Chicago | Reuters — Chicago Mercantile Exchange lean hogs closed lower on Tuesday in the wake of technical selling that largely overshadowed bullish market fundamentals, said traders.

U.S. stock market volatility, after their worst ever daily point loss on Monday, kept CME livestock market traders on the defensive.

Some funds that bailed out of stocks in recent sessions have CME lean hogs, live cattle and feeder cattle futures in their portfolios. And a few livestock market investors see the stock market as a barometer for consumer sentiment regarding the economy.

February lean hog futures closed 1.075 cents/lb. lower at 74.75 cents (all figures US$). Most-active April finished down 1.9 cents at 71.425 cents.

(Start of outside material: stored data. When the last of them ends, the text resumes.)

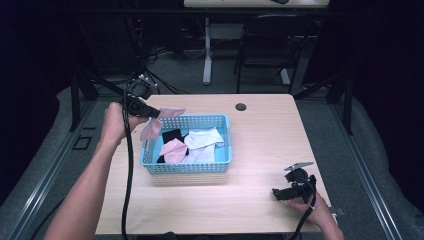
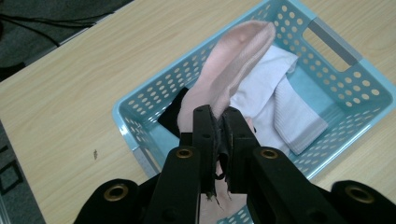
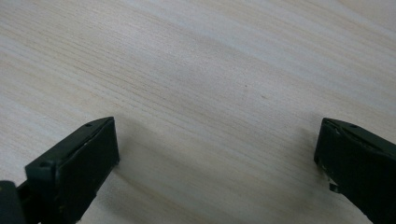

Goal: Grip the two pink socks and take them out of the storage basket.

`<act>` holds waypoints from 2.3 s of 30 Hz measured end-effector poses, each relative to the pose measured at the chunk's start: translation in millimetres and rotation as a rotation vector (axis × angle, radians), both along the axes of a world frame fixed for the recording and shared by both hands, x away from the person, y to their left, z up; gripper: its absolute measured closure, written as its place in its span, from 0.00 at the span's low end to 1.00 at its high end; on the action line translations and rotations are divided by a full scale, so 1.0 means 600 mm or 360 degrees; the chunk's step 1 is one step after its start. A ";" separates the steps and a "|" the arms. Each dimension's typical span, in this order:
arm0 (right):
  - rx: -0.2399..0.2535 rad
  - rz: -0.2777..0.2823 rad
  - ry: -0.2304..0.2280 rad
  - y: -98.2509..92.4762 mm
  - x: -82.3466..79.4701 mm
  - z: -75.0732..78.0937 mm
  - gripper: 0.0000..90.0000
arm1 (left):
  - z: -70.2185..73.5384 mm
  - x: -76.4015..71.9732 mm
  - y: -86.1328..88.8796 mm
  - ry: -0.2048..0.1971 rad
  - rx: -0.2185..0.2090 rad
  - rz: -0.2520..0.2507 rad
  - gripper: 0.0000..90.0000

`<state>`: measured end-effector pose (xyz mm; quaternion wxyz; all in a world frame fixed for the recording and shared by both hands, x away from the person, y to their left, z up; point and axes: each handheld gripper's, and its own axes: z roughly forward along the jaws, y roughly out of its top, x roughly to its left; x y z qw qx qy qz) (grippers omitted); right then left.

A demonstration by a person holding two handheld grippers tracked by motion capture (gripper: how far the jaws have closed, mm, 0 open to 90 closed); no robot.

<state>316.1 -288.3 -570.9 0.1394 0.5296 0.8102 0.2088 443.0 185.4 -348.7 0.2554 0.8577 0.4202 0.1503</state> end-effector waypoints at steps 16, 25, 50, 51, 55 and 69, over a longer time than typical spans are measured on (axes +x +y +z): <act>0.0015 -0.0011 -0.0013 0.001 -0.001 -0.001 0.00 | 0.030 -0.024 0.057 -0.0053 -0.0067 0.0064 0.95; 0.0015 -0.0013 -0.0016 0.001 -0.002 -0.001 0.00 | 0.036 -0.037 0.105 -0.0074 -0.0066 0.0152 0.95; 0.0020 -0.0017 -0.0016 0.001 -0.002 -0.001 0.00 | -0.003 -0.061 0.222 -0.0037 -0.0086 0.0440 0.95; 0.0021 -0.0017 -0.0016 0.001 -0.002 -0.001 0.00 | -0.009 -0.061 0.226 -0.0029 -0.0074 0.0457 0.95; 0.0020 -0.0018 -0.0016 0.001 -0.002 -0.001 0.00 | -0.043 -0.056 0.242 0.0033 -0.0062 0.0515 0.95; 0.0021 -0.0028 -0.0021 0.002 -0.002 -0.002 0.00 | -0.170 -0.027 0.253 0.0249 0.0078 0.0647 0.95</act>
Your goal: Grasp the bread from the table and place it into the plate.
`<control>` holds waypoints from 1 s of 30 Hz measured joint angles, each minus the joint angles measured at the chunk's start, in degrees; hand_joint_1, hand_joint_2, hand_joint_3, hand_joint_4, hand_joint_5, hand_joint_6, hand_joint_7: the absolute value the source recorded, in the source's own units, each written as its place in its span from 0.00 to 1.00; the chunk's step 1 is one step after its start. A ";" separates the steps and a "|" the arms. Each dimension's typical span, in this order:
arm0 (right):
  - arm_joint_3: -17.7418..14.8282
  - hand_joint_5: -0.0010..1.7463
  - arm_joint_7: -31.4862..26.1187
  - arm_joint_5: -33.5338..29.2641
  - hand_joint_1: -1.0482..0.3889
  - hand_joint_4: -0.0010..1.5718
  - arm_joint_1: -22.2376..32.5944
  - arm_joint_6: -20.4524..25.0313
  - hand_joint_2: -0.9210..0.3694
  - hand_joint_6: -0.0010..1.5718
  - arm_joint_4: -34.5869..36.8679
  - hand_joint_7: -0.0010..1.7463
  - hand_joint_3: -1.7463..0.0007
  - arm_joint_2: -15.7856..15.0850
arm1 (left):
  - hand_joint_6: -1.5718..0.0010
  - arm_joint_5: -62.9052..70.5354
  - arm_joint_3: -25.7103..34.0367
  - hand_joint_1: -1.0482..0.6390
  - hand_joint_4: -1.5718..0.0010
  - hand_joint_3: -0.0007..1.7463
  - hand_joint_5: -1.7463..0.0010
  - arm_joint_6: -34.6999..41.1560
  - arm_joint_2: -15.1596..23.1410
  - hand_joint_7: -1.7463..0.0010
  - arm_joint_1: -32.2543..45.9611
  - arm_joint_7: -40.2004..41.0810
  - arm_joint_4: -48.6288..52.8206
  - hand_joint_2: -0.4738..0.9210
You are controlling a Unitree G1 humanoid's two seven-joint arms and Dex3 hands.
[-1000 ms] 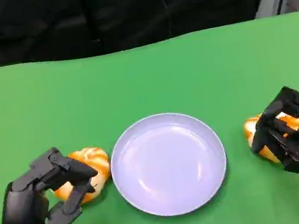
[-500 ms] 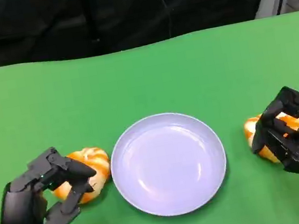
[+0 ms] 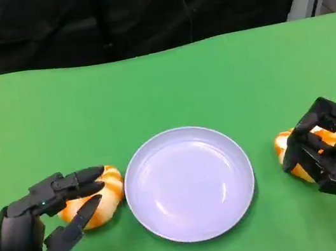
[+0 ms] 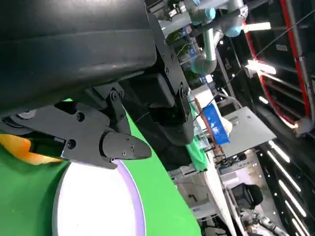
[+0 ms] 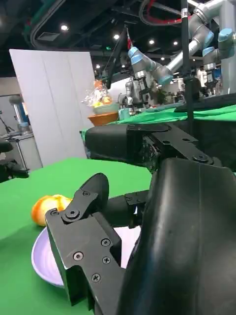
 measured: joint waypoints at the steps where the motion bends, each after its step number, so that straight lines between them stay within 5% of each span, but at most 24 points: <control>1: 0.00 1.00 -0.07 -0.02 0.72 0.29 0.00 0.00 0.20 0.33 0.00 0.76 0.46 0.00 | 0.43 -0.21 0.00 0.51 0.41 0.07 0.94 -0.22 0.00 1.00 0.00 -0.01 0.19 1.00; 10: 0.08 1.00 -0.12 -0.13 0.73 0.29 0.00 0.03 0.20 0.32 -0.01 0.77 0.45 0.00 | 0.54 8.37 1.09 0.33 0.49 0.01 1.00 -0.64 1.80 1.00 0.05 4.46 0.51 1.00; 21: 0.14 1.00 -0.12 -0.32 0.71 0.29 0.01 0.03 0.22 0.32 -0.02 0.78 0.43 0.01 | 0.60 32.74 0.62 0.28 0.53 0.00 1.00 0.99 5.73 1.00 1.14 21.02 -2.70 0.99; 30: 0.25 1.00 -0.19 -0.34 0.71 0.29 0.06 0.03 0.21 0.32 -0.09 0.77 0.45 0.02 | 0.64 40.67 -2.93 0.18 0.65 0.02 1.00 7.35 9.02 1.00 1.71 26.26 -5.24 1.00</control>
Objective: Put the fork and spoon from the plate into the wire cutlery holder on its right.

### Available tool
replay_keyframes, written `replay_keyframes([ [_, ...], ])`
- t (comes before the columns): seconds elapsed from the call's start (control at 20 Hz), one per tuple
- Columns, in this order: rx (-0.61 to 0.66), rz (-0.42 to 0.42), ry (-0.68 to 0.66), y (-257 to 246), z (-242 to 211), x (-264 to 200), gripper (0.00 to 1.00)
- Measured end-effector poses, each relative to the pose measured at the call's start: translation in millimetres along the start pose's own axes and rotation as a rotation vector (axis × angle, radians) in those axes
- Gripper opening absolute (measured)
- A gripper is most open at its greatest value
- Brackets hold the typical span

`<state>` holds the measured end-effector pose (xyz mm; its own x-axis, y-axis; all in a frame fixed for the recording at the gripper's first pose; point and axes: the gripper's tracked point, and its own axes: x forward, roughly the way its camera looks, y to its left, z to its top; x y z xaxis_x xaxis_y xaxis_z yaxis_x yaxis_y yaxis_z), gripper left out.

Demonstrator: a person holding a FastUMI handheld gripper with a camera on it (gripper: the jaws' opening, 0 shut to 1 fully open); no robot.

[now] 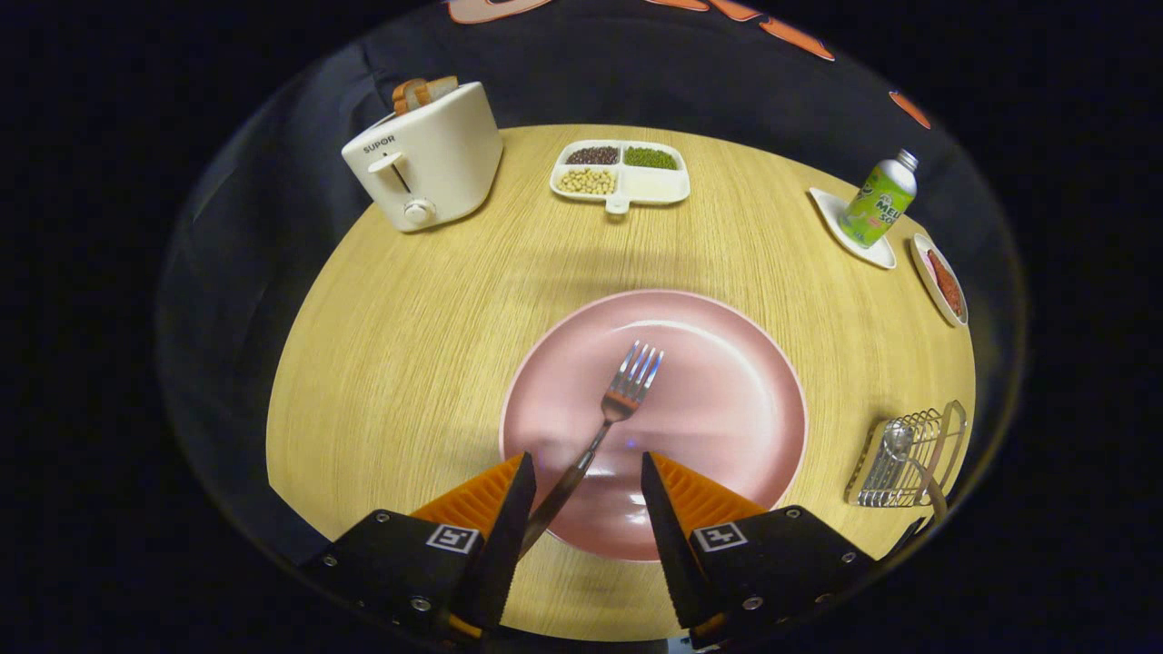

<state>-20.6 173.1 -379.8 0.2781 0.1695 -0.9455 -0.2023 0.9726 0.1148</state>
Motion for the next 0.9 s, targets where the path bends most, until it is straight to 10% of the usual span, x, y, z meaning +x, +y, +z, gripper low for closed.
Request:
replay_keyframes([
  [0.45, -0.021, -0.024, 0.141, -18, -22, 15, 0.11],
  [0.9, 0.096, 0.057, 0.011, -44, -4, -18, 0.05],
])
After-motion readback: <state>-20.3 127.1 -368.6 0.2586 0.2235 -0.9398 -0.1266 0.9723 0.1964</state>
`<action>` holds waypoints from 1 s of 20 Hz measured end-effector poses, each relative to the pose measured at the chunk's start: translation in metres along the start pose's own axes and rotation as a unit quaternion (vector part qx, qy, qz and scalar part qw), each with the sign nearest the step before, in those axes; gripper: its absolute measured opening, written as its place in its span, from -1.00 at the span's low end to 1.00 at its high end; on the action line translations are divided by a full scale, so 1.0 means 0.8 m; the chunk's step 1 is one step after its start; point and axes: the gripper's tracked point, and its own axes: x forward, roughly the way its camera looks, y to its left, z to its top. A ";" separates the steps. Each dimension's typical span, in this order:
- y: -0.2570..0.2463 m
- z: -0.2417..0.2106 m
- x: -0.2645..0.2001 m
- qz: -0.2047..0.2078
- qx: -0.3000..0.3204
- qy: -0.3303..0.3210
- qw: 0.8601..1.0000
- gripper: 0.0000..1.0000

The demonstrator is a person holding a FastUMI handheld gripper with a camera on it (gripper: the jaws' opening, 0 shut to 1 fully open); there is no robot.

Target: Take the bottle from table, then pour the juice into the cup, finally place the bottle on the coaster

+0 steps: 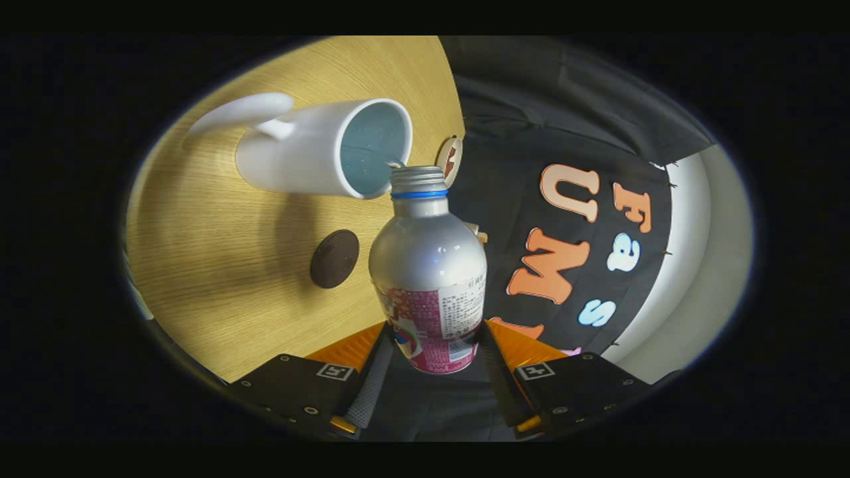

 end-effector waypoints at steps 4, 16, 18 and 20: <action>-0.004 0.001 -0.001 0.001 -0.006 0.000 1.000 0.47; -0.009 0.001 -0.002 0.001 -0.031 0.001 1.000 0.47; -0.012 0.000 -0.002 0.003 -0.034 0.002 0.999 0.47; -0.014 -0.001 -0.003 0.001 -0.039 0.003 0.999 0.47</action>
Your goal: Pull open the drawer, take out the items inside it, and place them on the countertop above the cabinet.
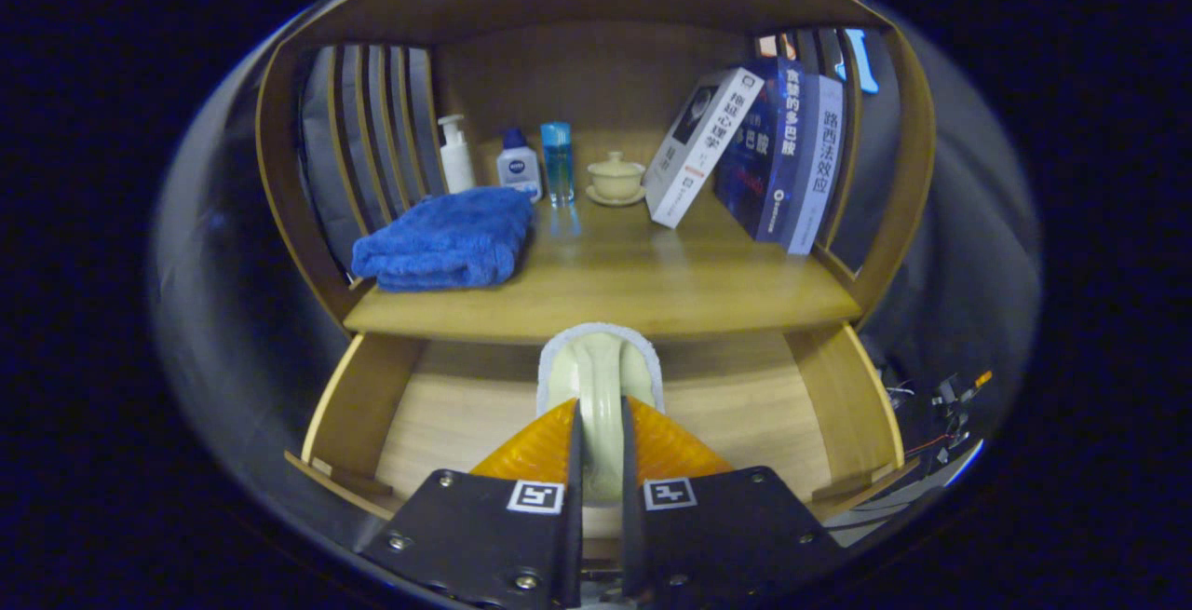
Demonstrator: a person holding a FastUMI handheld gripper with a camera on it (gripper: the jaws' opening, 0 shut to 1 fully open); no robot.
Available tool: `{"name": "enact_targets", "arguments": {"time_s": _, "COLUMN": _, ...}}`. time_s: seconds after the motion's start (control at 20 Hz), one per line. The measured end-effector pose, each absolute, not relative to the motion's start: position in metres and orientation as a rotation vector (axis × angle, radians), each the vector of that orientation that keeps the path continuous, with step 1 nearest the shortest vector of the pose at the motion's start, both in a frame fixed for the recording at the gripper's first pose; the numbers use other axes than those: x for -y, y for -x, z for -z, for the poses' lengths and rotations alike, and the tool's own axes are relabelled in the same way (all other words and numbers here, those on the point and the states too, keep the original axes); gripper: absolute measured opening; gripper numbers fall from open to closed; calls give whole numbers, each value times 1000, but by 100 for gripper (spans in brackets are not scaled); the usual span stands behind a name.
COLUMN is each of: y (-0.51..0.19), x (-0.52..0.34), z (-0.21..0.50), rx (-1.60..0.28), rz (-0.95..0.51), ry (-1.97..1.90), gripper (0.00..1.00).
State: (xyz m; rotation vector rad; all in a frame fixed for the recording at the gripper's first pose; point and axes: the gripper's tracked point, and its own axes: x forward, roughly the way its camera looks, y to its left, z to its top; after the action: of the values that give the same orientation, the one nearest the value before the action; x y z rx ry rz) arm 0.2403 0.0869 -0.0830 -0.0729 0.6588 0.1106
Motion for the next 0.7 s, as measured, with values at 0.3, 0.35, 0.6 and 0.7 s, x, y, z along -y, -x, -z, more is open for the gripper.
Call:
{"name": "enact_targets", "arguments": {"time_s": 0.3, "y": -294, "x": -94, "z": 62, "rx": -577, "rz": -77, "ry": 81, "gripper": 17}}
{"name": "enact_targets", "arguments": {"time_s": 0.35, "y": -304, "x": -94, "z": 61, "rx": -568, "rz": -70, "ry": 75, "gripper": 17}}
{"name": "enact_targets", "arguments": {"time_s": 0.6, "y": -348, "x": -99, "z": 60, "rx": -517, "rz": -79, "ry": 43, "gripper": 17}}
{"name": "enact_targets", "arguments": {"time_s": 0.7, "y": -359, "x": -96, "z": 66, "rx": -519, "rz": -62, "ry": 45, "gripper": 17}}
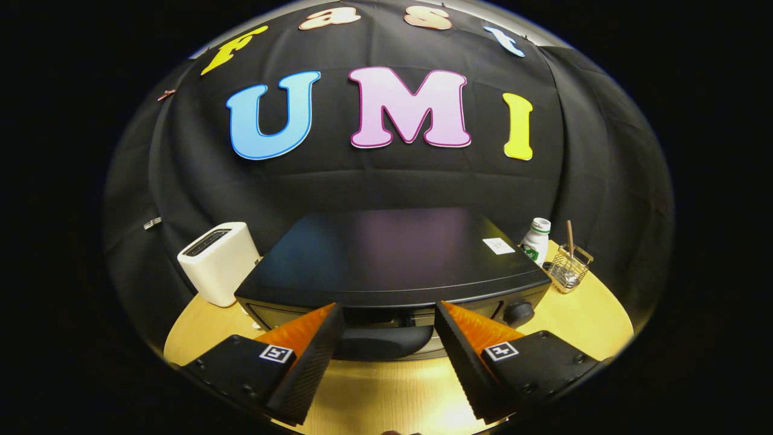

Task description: Open the toaster oven, put the food inside, and close the toaster oven door.

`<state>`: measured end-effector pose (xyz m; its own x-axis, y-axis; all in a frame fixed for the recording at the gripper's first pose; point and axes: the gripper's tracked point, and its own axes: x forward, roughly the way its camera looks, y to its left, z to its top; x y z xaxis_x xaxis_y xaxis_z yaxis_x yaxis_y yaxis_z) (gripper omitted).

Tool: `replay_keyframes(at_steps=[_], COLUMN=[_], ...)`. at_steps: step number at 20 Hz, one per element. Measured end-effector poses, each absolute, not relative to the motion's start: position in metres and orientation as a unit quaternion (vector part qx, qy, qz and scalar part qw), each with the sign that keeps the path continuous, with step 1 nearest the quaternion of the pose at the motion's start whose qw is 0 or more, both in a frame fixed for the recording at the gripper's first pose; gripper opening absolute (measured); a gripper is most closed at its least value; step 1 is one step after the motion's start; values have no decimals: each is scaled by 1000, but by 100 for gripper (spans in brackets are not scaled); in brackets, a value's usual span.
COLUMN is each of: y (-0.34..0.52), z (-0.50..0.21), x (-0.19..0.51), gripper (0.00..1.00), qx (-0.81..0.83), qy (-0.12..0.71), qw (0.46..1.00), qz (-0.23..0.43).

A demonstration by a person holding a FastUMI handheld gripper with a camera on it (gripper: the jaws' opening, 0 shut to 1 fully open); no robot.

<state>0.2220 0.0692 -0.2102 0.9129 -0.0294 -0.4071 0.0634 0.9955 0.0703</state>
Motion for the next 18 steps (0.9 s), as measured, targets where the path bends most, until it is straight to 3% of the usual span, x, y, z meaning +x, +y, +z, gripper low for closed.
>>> replay_keyframes(at_steps=[8,18], y=[71,72], z=[-223,-239], x=[206,151], gripper=[99,99], qx=[108,80], qy=[265,299], qw=[958,951], qz=[-25,-24])
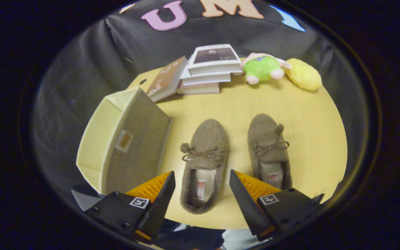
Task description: Open the storage box then place both shoes into the box .Put the left shoe in first, then the right shoe, with the right side of both shoes facing outward in a uniform manner.
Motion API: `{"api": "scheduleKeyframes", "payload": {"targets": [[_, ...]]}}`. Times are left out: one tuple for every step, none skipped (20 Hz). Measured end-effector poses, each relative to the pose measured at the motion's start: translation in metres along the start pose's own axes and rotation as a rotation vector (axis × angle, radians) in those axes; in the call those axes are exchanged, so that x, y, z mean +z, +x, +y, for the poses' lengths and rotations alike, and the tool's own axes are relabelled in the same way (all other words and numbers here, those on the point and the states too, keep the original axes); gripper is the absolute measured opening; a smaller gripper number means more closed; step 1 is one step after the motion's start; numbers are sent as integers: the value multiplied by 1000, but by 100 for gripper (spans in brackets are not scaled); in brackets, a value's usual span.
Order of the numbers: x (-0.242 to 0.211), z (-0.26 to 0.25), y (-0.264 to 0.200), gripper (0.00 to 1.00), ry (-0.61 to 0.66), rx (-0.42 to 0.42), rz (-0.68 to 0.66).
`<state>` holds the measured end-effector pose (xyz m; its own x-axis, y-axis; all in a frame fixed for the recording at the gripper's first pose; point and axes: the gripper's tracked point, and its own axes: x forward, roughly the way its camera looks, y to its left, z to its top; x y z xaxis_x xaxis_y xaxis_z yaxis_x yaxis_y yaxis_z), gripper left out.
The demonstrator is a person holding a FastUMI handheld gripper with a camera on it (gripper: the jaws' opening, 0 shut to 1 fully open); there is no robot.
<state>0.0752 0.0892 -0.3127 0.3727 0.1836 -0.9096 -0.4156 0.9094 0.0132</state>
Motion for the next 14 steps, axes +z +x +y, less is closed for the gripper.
{"api": "scheduleKeyframes", "payload": {"targets": [[-6,-3,6,93,11,-2,22],[-12,-5,12,90,24,2,42],[-17,-6,17,87,34,6,60],[-21,-9,22,84,38,-1,75],[-24,-8,27,81,50,-1,83],[-26,-9,33,78,55,-8,88],[-30,-11,36,75,57,-20,96],[-33,-14,39,72,52,-36,105],[-35,-18,44,72,39,-56,117],[-38,-16,42,72,46,-44,149],[-43,-10,49,64,69,-39,163],[-42,-11,49,56,77,-49,167],[-41,-17,48,47,82,-74,172],[-41,-17,47,39,99,-78,169]]}}
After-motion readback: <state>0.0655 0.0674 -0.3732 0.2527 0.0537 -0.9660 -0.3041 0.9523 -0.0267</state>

Fundamentally, packers raised bids for slaughter-ready, or cash, hogs to maintain the flow of supplies in parts of the western Corn Belt impacted by wintry weather.

Tuesday morning’s wholesale pork prices were higher after some grocers booked loins for the approaching spring grilling season.

Cattle market on edge

CME live cattle futures settled lower on this week’s cash price uncertainty and stock market jitters, said traders.

“I don’t know if there’s a lot people in the cattle industry worried about that (stocks). But obviously everybody’s got one eye on the stock market,” said A+A Trading broker Jim Clarkson.

February live cattle closed down 0.5 cent/lb. at 125.625 cents. April settled 0.9 cent lower at 124.575 cents.

Packers in Kansas had bid $124/cwt for cash cattle that in the southern Plains were priced at $130, feedlot sources said. Last week, cattle in the U.S. Plains traded at $125-$126.

Roughly 900 animals for sale at Wednesday’s Fed Cattle Exchange could set the bar for this week’s overall cash trade.

Market bulls believe some packers might need supplies due to consistently cold temperatures in areas of the Plains slowing animal weight gains, thereby delaying their delivery to packing plants.

Bearish investors contend that lacklustre beef demand, slipping profits and current futures prices might deter processors from competing for cattle.

Live cattle futures declines and steady to lower cash feeder cattle prices dragged down CME feeder cattle contracts.

Firmer corn prices, which raises input costs for feedlots that fatten cattle, contributed to feeder cattle futures declines.

March feeders ended 0.95 cent/lb. lower at 148.725 cents.

— Reporting for Reuters by Theopolis Waters in Chicago.